Daí a fúria com que vem sendo atacado com o objetivo de aniquilar sua liderança
carismática e sua ressonância mundial.
Mais
do que nunca, as universidades, onde se formam os intelectuais, não podem mais
ser reduzidas a macro-aparelhos de reprodução da sociedade discricionária e a
fábricas formadoras de quadros para o funcionamento do sistema imperante. Na
nossa história pátria foram sempre também um laboratório do pensamento
contestatário e libertário. Isso constitui sua missão história permanente que
deve ser acelerada hoje, dado o agravamento da crise geral no mundo.
O
desafio maior é consolidar os avanços sociais e populares alcançados. Por isso
a nova centralidade reside na construção da sociedade civil a partir da qual os
anônimos e invisíveis deixam de ser o que são e passam a ser povo organizado.
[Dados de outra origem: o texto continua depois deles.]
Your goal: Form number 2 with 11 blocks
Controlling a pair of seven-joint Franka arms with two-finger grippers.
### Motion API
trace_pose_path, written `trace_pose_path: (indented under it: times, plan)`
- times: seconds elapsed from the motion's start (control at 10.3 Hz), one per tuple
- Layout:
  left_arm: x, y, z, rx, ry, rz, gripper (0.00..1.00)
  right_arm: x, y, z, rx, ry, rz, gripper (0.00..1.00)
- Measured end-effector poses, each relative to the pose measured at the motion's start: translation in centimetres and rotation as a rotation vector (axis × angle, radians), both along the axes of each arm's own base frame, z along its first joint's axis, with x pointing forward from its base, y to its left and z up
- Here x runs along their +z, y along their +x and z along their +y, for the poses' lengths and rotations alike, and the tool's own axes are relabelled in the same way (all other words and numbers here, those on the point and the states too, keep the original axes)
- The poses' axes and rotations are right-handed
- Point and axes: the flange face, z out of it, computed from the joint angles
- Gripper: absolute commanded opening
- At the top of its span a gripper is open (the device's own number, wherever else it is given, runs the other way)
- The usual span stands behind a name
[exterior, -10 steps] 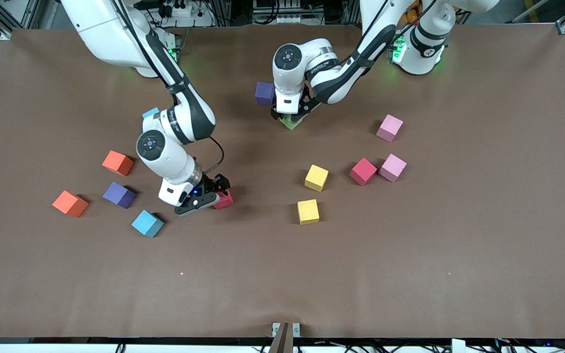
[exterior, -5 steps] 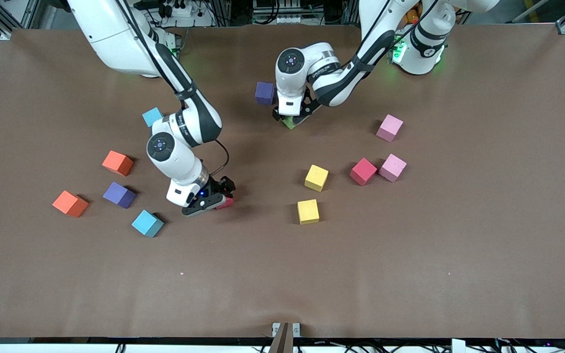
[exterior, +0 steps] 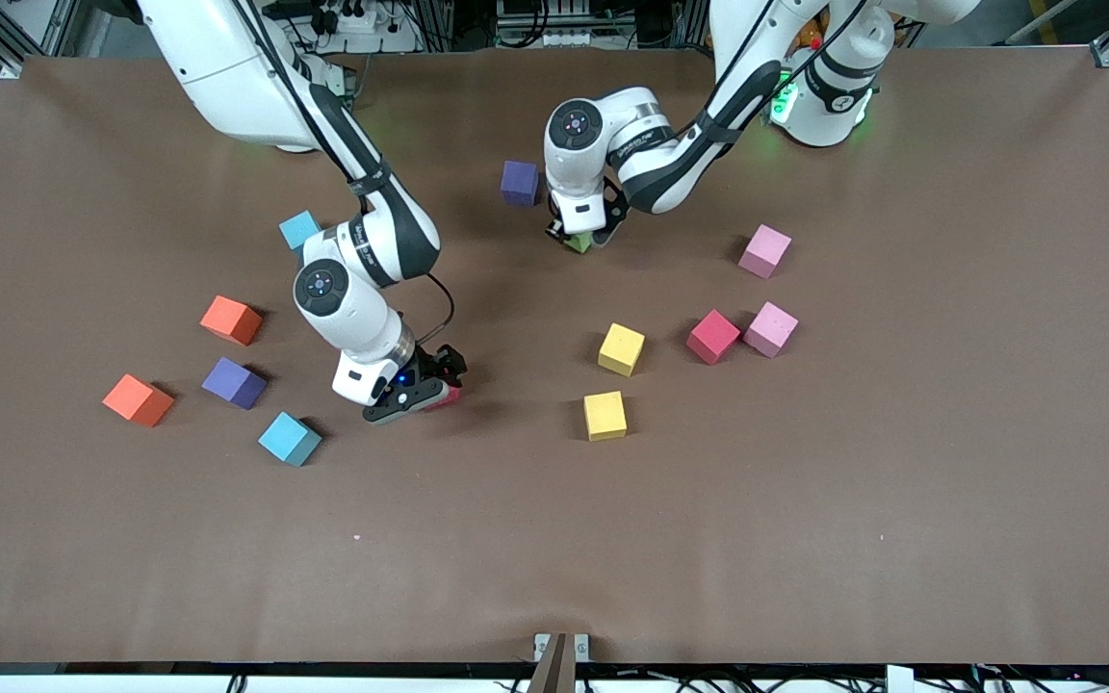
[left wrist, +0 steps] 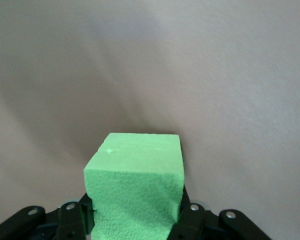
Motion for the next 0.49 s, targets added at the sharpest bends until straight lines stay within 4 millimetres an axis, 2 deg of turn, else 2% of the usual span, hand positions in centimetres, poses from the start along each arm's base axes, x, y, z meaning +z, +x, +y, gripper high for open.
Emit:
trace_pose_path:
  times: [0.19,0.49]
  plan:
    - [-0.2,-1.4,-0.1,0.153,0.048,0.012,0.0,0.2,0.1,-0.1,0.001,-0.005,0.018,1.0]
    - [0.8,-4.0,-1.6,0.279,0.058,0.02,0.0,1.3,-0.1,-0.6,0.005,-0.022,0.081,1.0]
Sem este tipo de cidadania não existirá a base para um projeto de reinvenção do
Brasil com democracia social, popular e cotidiana. Para alcançar esta meta
histórica faz-se urgente o encontro da universidade com a sociedade.
Antes
de mais nada, importa criar e consolidar uma aliança entre a inteligência
acadêmica e os condenados à miséria e à pobreza. Todas as universidades,
especialmente após a reforma de seu estatuto por Humboldt em 1809 em Berlim,
deram ao seu corpo os dois braços que até hoje as constituem: o braço
humanístico que vem das velhas universidades medievais e o outro
técnico-científico que criou o atual mundo moderno. Elas se tornaram o lugar
clássico da problematização da vida, do homem, de seu destino, da cultura e de
Deus. As duas culturas –a humanística e a técnico-científica- mais e mais
deixam de coexistir e se intercomunicam no sentido de tomar a sério a sua contribuição
na gestação de um país com menos desigualdades e injustiças.
As
universidades são urgidas a assumir este desafio: as várias faculdades e
institutos hão de buscar um enraizamento orgânico nas bases populares, nas
periferias e nos setores ligados diretamente à produção dos meios da vida. Aqui
pode se estabelecer uma fecunda troca de saberes, entre o saber popular, de
experiências feito, e o saber acadêmico, fruto do estudo e da pesquisa. Desta
troca pode surgir a definição de novas temáticas teóricas e práticas e se valoriza
a riqueza do povo na sua capacidade de solucionar seus problemas.
Essa
diligência permite um novo tipo de cidadania, baseada na con-cidadania: representantes
da sociedade civil e das bases populares bem como da intelectualidade tomam
iniciativas autônomas e submetem o Estado a um controle democrático,
cobrando-lhe os serviços do bem comum. Nestas iniciativas populares, seja na
construção de casas em mutirão, seja na busca de meios para a saúde, seja na
forma de produção de alimentos, seja na contenção das encostas contra
desabamentos e em mil outras frentes, os movimentos sociais sentem necessidade
de um saber profissional. É onde a intelligentziae a universidade podem e devem entrar, socializando o saber, propondo soluções
originais e abrindo perspectivas, às vezes insuspeitadas, para quem é condenado
a lutar só para sobreviver.
Deste
ir-e-vir fecundo entre pensamento universitário e saber popular pode surgir um
novo tipo de desenvolvimento adequado à cultura local e ao ecossistema
regional. A partir desta prática, a universidade pública resgatará seu caráter
público, será servidora da sociedade e não apenas daqueles privilegiados que
conseguiram entrar nela. E a universidade privada realizará sua função social,
já que em grande parte é refém dos interesses privados das classes
proprietárias e feita chocadeira de sua reprodução social.
Desse
casamento entre inteligentzia e
miséria nascerá um povo libertado das opressões para viver num país mais justo.